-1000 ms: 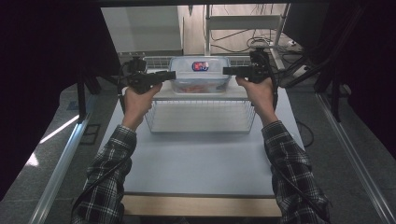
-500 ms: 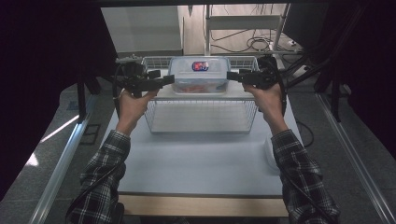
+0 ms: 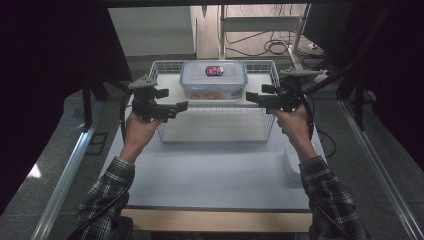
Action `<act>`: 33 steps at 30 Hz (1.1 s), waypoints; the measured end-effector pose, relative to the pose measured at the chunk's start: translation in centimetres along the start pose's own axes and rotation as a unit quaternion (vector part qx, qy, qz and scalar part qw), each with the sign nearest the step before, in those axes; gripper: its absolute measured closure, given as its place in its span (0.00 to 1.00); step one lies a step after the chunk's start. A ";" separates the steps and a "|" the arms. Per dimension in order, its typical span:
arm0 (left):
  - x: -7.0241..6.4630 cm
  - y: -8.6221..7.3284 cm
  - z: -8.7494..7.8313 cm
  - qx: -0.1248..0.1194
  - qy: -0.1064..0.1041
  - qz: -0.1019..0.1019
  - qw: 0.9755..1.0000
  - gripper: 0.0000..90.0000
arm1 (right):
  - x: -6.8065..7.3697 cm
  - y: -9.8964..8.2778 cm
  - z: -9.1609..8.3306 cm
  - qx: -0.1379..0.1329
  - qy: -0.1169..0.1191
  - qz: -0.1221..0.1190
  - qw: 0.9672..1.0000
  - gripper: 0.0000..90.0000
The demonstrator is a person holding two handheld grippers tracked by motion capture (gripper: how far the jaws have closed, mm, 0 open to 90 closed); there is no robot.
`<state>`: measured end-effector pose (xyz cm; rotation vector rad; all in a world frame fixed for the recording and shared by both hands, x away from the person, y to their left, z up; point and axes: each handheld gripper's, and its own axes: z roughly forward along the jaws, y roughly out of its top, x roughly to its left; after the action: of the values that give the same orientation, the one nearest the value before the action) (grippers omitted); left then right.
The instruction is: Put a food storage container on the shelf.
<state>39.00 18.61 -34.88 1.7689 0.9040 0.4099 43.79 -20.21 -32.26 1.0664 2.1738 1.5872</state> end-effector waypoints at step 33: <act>-4.4 -10.3 -2.0 0.012 0.003 0.038 0.999 0.04 | 3.1 -9.5 -2.1 0.042 0.011 -0.069 0.997 0.08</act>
<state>30.89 18.29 -42.85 1.8292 0.8513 0.4558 36.44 -20.94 -39.37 0.9036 2.2918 1.4670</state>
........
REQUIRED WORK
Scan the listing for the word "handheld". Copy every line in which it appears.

WRITTEN SOLUTION
The demonstrator is a person holding two handheld grippers tracked by motion capture (gripper: how far the jaws have closed, mm, 0 open to 90 closed); there is no robot.
`<state>`: measured end-effector pose (xyz cm; rotation vector rad; all in a world frame fixed for the recording and shared by both hands, x away from the person, y to their left, z up; point and axes: each handheld gripper's, and its own axes: z roughly forward along the jaws, y roughly out of its top, x roughly to its left; after the action: of the values that give the same orientation, the one nearest the value before the action) (grippers omitted); left then right.

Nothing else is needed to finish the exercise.